Depoimento de Saulo causa tumulto na Assembléia

A presença do secretário estadual de Segurança Pública, Saulo de Castro Abreu Filho, tumultuou a Assembléia Legislativa nesta terça-feira, 6, onde ele teve um atrito com os deputados integrantes da Comissão de Segurança Pública. O secretário foi convocado para prestar, em sessão extraordinária, esclarecimentos sobre a diminuição dos recursos destinados à segurança das escolas e sobre as medidas adotadas para punir os responsáveis pelos crimes praticados contra policiais militares ocorridos no início do ano, durante os atentados contra bases policiais no Estado.Questionado sobre sua resistência a depor na Assembléia, Saulo foi impedido de falar pelo presidente da sessão, o deputado estadual Vanderlei Siraque (PT), que estava sentado ao seu lado e tomou o microfone que o secretário havia pego de um outro deputado. Saulo se levantou então e deu uma volta sobre si mesmo com as mãos na altura da cabeça, em resposta aos ataques dos deputados.
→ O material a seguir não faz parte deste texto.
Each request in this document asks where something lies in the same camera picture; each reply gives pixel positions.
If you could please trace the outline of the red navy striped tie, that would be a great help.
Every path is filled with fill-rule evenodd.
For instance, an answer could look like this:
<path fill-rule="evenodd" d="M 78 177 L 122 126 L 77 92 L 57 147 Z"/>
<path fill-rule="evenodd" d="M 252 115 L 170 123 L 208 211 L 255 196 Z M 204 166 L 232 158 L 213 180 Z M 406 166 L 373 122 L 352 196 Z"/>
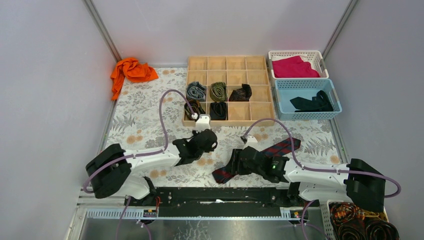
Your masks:
<path fill-rule="evenodd" d="M 286 154 L 291 153 L 292 150 L 299 149 L 300 146 L 301 146 L 301 140 L 295 138 L 294 142 L 292 143 L 291 140 L 287 138 L 259 152 L 263 152 L 269 157 L 271 156 L 286 157 L 285 156 Z M 232 178 L 238 176 L 238 175 L 232 175 L 229 173 L 229 162 L 226 166 L 218 168 L 212 172 L 212 176 L 218 184 L 225 184 Z"/>

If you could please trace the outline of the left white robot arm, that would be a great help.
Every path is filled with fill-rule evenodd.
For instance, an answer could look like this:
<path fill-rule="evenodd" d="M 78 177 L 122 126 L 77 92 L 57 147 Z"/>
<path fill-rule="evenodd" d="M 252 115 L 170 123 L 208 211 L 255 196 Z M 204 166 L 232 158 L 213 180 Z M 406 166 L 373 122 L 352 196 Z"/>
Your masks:
<path fill-rule="evenodd" d="M 88 179 L 83 190 L 97 199 L 123 194 L 148 206 L 155 200 L 154 186 L 148 177 L 140 177 L 141 172 L 191 164 L 204 153 L 214 151 L 217 145 L 218 138 L 210 129 L 194 132 L 189 138 L 176 139 L 166 150 L 126 151 L 114 143 L 85 166 Z"/>

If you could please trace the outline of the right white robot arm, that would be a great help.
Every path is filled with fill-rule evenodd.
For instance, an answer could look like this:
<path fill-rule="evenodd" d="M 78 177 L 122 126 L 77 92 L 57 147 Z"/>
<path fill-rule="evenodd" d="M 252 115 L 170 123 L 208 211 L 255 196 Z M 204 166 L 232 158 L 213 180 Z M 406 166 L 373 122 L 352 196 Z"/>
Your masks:
<path fill-rule="evenodd" d="M 257 174 L 271 183 L 288 183 L 282 198 L 285 205 L 332 200 L 354 203 L 370 212 L 384 210 L 386 181 L 366 162 L 354 158 L 349 164 L 325 165 L 323 171 L 313 171 L 317 165 L 301 167 L 287 156 L 289 152 L 290 146 L 262 151 L 251 146 L 233 149 L 226 169 L 231 175 Z"/>

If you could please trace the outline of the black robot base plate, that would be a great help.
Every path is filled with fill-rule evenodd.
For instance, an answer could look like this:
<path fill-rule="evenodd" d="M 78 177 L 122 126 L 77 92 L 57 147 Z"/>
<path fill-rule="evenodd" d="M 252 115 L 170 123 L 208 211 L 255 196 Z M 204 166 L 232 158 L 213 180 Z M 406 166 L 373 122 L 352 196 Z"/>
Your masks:
<path fill-rule="evenodd" d="M 287 188 L 277 187 L 157 187 L 142 199 L 125 200 L 131 207 L 203 208 L 263 207 L 303 209 L 307 201 Z"/>

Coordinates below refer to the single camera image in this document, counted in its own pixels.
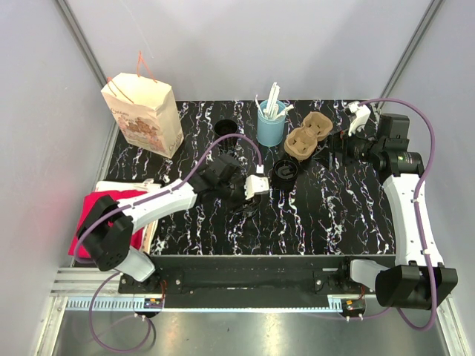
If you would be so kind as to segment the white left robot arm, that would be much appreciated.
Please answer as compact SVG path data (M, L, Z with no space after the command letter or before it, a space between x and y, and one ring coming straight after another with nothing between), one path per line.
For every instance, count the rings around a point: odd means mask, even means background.
M100 271L127 274L140 291L150 294L159 288L160 275L151 258L131 245L133 234L211 198L243 208L268 190L262 164L257 164L255 174L244 177L239 162L222 155L209 165L195 166L185 179L155 191L122 200L110 195L100 197L78 227L73 252L77 254L84 248Z

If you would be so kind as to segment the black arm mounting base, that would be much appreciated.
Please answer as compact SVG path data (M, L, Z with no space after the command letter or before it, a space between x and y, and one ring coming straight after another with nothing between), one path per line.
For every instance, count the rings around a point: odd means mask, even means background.
M368 287L350 279L342 256L160 256L156 271L137 282L124 275L121 294L164 292L168 309L264 309L295 312L328 307L330 295L359 299Z

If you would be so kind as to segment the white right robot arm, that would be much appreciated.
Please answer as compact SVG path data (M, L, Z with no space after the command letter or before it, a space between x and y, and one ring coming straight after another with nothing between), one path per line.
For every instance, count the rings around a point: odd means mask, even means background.
M346 259L338 268L337 285L346 294L366 286L383 307L437 307L457 285L458 275L445 266L433 238L423 180L428 167L420 154L407 149L410 120L405 115L384 114L373 138L357 136L364 126L337 132L331 125L325 128L330 152L327 167L337 159L345 165L368 162L373 166L390 204L396 258L391 268L374 260Z

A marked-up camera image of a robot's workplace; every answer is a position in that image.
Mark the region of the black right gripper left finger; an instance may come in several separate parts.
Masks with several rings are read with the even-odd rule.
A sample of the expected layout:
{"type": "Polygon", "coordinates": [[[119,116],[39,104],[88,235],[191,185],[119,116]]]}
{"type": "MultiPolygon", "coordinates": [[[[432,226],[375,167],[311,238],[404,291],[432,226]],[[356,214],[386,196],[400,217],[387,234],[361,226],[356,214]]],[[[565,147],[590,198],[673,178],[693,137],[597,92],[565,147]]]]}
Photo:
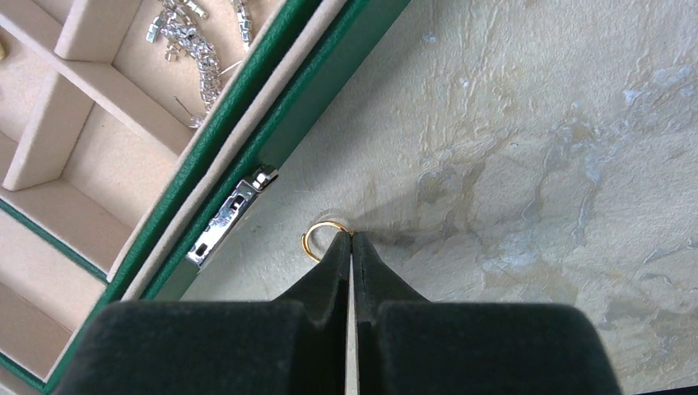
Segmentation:
{"type": "Polygon", "coordinates": [[[277,297],[294,308],[289,394],[344,394],[351,234],[336,233],[308,273],[277,297]]]}

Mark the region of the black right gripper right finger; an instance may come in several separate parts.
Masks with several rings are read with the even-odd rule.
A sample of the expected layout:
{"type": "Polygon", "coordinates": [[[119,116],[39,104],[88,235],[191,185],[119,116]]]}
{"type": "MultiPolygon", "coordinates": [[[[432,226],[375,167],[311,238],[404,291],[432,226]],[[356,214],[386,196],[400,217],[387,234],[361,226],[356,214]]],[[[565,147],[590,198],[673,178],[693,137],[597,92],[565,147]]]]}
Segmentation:
{"type": "Polygon", "coordinates": [[[418,394],[431,305],[379,256],[364,232],[351,238],[361,394],[418,394]]]}

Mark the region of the beige removable jewelry tray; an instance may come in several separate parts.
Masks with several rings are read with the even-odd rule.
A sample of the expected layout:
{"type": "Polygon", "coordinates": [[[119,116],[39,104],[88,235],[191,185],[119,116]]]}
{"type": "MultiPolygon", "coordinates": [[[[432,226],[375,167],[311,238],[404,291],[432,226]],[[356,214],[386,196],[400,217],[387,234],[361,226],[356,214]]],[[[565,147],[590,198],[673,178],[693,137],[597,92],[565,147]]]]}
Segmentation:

Siraque chegou a ameaçar a acionar o Comando da PM, "que é do Estado e não do senhor", e Saulo ofereceu-lhe em resposta um copo de água. A sessão foi interrompida durante alguns minutos, e foi retomada com o secretário sentado longe do petista.Antes do incidente, o secretário chegou a discorrer durante 20 minutos sobre a redução dos investimentos na ronda escolar e sobre os ataques contra os PMs no início do ano, mas não se pronunciou sobre os ataques do PCC em maio."A discussão é extemporânea", reclamou Saulo sobre a diminuição dos recursos da ronda escolar, alegando que o tema já foi votado pela Assembléia, com a aprovação do orçamento estadual. A discussão foi interrompida diversas vezes por vaias dirigidas aos deputados pelos cerca de 70 policiais militares, além de membros dos Conselhos Comunitários de Segurança, que foram convocados para apoiar o secretário. O requerimento de convocação de Saulo foi apresentado em 30 de novembro do ano passado, e aprovado em 11 de maio, um dia antes do início da onda de violência desencadeada pelo PCC no Estado.